A week every quarter, gone: what a disconnected setup actually looks like

A little while ago we wrote a post – When systems start to feel messy, is it the software, or how it fits together? – about how to tell whether your software is the cause of your problems, or simply how it integrates.
In this post, we follow up with a real life example, showing just how poor integration can cause problems for businesses day to day.
The week that disappeared four times a year
AGPM is a property management company in Glasgow. They look after fees, repairs and maintenance costs across a large number of properties, each with its own arrangement – different owners, different tenants, costs split by different ratios. All things that make sense for the industry, but make fitting into off-the-shelf invoicing systems difficult.
The software they were using worked exactly as it had been built to, but unfortunately didn’t link together very well in the niche ways AGPM required. This resulted in staff picking up the slack at the end of every quarter.

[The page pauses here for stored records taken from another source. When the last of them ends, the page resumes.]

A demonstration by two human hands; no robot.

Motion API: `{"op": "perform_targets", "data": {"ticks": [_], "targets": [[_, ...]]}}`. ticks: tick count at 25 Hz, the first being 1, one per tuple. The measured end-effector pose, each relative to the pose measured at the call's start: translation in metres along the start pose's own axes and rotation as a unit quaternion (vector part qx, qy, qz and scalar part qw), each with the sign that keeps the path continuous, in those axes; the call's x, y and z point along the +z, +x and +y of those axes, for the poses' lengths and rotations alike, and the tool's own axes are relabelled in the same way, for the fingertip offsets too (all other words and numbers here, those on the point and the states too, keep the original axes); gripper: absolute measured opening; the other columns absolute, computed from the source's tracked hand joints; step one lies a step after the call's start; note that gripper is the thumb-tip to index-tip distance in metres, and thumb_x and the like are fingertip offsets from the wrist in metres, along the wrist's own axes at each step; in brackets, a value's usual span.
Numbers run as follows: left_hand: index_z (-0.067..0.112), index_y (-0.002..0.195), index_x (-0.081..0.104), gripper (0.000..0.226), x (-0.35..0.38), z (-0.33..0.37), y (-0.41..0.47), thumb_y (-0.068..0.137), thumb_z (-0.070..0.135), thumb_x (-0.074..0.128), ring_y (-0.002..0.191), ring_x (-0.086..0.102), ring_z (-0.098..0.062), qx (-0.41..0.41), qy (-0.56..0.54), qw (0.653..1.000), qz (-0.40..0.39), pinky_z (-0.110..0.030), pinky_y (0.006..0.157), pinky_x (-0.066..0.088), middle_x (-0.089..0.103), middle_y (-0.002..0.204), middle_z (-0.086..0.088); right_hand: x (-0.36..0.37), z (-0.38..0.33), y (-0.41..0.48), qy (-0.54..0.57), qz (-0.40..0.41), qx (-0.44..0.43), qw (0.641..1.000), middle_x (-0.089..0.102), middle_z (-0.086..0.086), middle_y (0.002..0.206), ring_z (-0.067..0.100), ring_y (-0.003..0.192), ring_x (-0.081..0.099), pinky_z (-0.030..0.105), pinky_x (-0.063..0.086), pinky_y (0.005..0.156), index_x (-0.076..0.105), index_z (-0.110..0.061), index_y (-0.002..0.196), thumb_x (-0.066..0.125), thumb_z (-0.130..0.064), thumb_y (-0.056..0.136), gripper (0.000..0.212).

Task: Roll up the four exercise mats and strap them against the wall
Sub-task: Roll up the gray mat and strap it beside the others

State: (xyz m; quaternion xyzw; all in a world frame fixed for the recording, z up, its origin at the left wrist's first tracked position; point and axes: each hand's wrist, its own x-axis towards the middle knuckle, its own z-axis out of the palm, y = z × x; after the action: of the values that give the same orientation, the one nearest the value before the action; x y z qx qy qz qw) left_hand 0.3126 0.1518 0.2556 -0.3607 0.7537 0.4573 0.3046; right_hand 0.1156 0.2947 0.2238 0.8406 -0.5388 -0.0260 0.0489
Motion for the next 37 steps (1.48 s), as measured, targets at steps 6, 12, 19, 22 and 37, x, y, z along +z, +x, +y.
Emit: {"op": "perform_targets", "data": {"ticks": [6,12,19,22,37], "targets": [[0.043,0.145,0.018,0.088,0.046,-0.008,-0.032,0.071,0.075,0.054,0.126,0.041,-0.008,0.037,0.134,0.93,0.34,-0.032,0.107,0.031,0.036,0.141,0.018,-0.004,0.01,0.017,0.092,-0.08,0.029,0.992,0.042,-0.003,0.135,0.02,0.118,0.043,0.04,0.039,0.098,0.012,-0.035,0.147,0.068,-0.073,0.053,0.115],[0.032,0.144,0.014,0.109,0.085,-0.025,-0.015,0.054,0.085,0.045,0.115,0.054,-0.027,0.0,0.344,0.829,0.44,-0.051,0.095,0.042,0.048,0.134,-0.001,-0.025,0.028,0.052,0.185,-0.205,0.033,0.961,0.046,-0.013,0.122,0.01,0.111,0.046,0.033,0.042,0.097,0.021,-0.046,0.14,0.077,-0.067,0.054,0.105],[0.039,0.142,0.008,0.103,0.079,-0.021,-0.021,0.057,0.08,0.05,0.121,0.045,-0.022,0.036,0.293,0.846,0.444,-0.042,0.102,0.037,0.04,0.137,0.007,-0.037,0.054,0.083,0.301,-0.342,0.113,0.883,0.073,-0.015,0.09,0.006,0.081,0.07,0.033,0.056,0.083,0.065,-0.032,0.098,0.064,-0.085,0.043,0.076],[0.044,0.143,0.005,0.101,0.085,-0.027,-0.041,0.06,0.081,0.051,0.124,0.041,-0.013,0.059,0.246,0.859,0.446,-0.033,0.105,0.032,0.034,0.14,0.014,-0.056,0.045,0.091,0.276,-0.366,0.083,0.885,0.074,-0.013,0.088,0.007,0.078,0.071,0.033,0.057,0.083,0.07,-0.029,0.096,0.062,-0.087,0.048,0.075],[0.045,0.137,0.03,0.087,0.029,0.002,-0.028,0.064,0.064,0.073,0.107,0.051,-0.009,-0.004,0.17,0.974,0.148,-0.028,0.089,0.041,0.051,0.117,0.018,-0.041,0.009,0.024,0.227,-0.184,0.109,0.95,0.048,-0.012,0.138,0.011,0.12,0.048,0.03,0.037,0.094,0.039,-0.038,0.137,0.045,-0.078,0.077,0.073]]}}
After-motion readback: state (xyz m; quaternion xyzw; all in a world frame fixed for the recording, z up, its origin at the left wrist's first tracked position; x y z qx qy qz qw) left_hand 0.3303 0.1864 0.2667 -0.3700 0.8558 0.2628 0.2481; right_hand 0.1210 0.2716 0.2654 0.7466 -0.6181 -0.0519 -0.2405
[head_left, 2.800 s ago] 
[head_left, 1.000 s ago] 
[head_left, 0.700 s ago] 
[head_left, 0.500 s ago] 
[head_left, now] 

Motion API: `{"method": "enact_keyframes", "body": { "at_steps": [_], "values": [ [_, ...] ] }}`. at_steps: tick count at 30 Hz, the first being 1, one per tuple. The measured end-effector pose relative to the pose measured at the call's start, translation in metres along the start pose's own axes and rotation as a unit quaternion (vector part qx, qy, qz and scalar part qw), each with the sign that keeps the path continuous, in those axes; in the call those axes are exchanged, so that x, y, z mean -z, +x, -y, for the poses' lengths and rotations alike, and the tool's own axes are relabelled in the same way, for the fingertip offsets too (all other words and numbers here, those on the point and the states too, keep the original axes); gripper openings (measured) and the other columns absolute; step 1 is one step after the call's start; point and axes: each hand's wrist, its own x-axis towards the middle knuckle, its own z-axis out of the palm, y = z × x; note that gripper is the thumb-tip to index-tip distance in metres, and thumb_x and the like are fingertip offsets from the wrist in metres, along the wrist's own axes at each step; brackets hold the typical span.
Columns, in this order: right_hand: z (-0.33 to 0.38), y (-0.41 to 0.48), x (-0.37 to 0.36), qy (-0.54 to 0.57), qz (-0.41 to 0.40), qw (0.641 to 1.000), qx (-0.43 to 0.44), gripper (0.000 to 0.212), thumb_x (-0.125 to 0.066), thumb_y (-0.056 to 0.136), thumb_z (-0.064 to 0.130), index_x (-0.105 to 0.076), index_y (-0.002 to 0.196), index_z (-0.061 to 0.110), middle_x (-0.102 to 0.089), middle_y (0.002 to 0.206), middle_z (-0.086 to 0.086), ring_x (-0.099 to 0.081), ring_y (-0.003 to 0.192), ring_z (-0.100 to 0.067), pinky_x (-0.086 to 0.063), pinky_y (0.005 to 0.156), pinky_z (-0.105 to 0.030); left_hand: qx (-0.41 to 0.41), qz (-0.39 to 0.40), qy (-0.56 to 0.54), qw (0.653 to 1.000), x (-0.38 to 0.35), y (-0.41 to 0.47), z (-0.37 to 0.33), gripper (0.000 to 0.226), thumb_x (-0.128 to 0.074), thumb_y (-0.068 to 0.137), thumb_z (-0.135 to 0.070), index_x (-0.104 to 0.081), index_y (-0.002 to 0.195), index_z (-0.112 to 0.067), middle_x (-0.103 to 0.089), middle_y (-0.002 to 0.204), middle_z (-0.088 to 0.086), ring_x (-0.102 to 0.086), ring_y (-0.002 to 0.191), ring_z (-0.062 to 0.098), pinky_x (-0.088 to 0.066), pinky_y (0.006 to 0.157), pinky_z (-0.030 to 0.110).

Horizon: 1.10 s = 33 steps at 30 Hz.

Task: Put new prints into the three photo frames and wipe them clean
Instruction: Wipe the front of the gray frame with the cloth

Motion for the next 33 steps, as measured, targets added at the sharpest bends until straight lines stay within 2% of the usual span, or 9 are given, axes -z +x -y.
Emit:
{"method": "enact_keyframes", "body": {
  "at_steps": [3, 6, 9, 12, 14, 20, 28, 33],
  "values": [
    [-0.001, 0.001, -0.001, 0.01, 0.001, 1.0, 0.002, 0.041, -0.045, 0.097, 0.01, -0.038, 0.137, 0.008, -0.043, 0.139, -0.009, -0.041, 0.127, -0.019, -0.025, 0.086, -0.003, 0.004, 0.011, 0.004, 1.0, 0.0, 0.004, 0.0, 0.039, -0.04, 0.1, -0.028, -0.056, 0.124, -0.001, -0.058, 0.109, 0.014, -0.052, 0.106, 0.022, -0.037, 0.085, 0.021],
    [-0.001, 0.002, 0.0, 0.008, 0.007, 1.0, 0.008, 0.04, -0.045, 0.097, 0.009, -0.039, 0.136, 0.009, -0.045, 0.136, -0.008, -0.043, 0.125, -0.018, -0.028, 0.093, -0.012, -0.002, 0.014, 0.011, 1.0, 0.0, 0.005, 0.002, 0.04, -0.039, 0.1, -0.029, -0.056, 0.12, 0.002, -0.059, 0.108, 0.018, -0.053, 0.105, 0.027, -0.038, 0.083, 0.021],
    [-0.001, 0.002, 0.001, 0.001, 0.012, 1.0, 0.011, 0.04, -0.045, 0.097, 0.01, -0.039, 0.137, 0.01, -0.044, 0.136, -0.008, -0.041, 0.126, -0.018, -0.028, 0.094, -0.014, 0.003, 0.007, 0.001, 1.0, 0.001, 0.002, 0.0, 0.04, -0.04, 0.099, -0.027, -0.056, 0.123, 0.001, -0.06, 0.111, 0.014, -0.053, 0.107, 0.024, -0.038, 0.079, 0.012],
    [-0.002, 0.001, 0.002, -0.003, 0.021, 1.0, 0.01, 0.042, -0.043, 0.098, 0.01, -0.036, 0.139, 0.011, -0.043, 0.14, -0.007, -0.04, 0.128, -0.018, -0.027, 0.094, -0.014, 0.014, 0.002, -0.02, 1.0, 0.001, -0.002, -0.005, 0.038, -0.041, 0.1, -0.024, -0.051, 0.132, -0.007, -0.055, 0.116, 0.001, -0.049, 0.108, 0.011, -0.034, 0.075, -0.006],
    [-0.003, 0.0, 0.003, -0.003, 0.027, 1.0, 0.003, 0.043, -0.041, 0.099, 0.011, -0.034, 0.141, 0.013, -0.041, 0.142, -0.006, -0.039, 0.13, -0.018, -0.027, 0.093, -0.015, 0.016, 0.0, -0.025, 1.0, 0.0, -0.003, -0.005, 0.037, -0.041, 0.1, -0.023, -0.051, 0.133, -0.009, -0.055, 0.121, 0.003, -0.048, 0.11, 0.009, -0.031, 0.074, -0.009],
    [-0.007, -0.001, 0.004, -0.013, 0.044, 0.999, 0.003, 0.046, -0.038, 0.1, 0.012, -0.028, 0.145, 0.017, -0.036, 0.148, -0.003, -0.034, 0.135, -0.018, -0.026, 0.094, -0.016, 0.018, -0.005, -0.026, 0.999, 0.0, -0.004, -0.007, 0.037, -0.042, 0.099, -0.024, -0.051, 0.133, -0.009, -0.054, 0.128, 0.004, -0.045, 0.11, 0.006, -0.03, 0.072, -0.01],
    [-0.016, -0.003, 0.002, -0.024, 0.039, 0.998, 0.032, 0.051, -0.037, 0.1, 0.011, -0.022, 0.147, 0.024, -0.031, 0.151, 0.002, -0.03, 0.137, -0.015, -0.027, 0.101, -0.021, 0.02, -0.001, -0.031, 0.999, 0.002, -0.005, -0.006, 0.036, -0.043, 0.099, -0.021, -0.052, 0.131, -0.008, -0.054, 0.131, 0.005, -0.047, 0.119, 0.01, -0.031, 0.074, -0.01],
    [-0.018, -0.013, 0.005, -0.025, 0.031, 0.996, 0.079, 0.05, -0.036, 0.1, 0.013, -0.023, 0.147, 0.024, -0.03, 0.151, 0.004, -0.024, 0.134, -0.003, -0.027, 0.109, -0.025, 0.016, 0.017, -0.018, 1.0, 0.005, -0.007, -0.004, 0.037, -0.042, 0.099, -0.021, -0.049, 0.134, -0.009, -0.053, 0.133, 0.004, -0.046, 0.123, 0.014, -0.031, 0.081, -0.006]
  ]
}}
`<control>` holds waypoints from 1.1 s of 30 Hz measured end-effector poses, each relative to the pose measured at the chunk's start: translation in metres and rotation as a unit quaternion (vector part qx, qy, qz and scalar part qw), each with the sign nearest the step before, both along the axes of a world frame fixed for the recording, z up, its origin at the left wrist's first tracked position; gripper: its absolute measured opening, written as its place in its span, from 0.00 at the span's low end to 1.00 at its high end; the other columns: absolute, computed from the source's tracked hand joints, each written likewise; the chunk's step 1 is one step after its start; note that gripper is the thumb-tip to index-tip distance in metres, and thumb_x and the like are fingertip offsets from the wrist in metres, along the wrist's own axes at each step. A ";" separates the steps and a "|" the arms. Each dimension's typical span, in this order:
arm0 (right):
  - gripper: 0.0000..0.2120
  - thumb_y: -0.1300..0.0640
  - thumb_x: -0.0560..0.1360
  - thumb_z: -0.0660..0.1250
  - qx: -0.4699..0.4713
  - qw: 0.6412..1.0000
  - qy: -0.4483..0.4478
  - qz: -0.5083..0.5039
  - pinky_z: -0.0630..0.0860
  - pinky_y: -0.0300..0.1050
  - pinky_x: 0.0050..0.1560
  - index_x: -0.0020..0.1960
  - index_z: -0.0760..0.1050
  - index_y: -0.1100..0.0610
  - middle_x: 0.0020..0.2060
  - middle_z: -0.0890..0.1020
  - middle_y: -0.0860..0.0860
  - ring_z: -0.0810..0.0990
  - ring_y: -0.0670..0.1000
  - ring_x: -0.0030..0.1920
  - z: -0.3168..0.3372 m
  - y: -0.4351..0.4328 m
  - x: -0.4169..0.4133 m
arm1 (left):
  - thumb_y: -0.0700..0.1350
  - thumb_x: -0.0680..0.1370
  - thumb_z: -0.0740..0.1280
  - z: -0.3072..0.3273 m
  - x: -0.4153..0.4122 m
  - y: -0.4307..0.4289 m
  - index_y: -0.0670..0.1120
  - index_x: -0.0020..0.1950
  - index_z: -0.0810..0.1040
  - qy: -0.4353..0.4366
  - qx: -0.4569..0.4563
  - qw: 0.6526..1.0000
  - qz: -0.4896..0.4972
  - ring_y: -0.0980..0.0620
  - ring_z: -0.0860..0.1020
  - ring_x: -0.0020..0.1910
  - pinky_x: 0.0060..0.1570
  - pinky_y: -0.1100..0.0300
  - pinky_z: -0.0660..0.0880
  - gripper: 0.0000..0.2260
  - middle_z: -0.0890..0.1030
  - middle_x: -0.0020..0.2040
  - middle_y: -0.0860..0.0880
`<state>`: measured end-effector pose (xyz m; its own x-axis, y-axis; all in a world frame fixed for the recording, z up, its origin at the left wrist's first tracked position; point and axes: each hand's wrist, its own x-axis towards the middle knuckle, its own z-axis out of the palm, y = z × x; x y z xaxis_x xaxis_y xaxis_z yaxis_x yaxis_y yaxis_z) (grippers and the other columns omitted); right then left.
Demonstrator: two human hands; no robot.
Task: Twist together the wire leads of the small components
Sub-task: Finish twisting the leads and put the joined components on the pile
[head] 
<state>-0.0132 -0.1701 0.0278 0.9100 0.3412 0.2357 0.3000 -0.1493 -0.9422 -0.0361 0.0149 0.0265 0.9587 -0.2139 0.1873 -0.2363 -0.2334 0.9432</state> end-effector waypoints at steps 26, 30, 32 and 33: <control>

Every quarter, two team members would spend the majority of a week producing and sending the invoices. Time had to be spent pulling figures together, working out who owed what based on the ratios and building, checking and emailing each invoice manually.
Every quarter, skilled members of staff were taking time out of their usual jobs to spend time copying, calculating and cross-checking. And yet if you asked those same staff members ‘what software do you need?’, they’d probably describe exactly what they were already using. And they would be right – that’s what leads people to believe that the effort they are putting in is just how things have to be.
Why this kind of thing hides so well
Disconnected systems can be hard to diagnose for a few reasons.
There is no explicit failure. If you look at it on a tool-by-tool basis, everything does actually work. The gaps are between the systems, meaning that they show up as a loss of people’s time, instead of as something going obviously wrong. And because you are already paying for your staff’s time, it feels free when they have to do additional work.
Over time, the people responsible for manually bridging the gap between systems become good at it, and stop noticing the work at all. It just becomes part of the job and new starters are taught it as the way things are done. The problem gets absorbed.
Continuing on as you are can seem like the safer option. Sure, things might take a while but the bits that do work work well and changing systems could be expensive and take time, only to leave you with more problems than when you started.
Manually bridging the gap and checking anything can feel reassuring. You think nothing will slip under the radar because you see everything that is entered, and this feels safer than relying on a computer to transfer the data behind the scenes.
The last point is interesting because although it’s widely accepted that manual bridging takes more time, what many don’t realise is that it is also the single most reliable place for mistakes to enter. Every time something is done manually, it opens the door for human error – a figure typed incorrectly, a cost split the wrong way or the wrong invoice sent. Each one small, but each comes with its own cost – apologies, corrections, trust.
What changed when the gaps closed
For AGPM, the fix wasn’t to completely overhaul their processes – the way they ran their business worked well – it was just a case of creating one system that tied them all together, allowing data to flow uninterrupted from start to finish.
It calculates the recurring and one-off fees automatically. It splits costs by tenant ratio. It generates and emails the invoices in a few clicks rather than a few days. And because the same numbers now come from one place, they can be confident that they are correct.
The week long invoicing ordeal at the end of each quarter became a short task. Two people got time back to focus on their actual jobs, four times each year. Errors that crept in previously through manual handling could no longer get in. And owners and tenants got a portal to see balances and raise requests, which took another layer of back-and-forth off the team entirely.
All of that was achieved simply by making sure the system worked as a whole.
How to tell if this is you
You don’t need an audit to spot the early signs. Ask yourself:
Is there a task that takes a person a long time, mostly made up of moving information from one place to another? Does any part of your month or quarter consistently “disappear” into preparation, reconciliation or chasing? Do important numbers need to be checked against a second source to be sure? And if one specific person were off for a fortnight, would a routine process be unable to happen?
If you find yourself nodding, then focussing on allowing your data to flow smoothly through the process could be the best way to save yourself time and money.
Our earlier piece walks through how to tell whether you need new software or better-connected software. If you’ve read that, recognised yourself, and you’re not quite sure where your own gaps are, that’s exactly what an operational audit is for – a fresh pair of eyes to map where the time’s actually going, with no obligation to do anything about it afterwards.
The week AGPM got back was always there. It was just hidden in the gaps.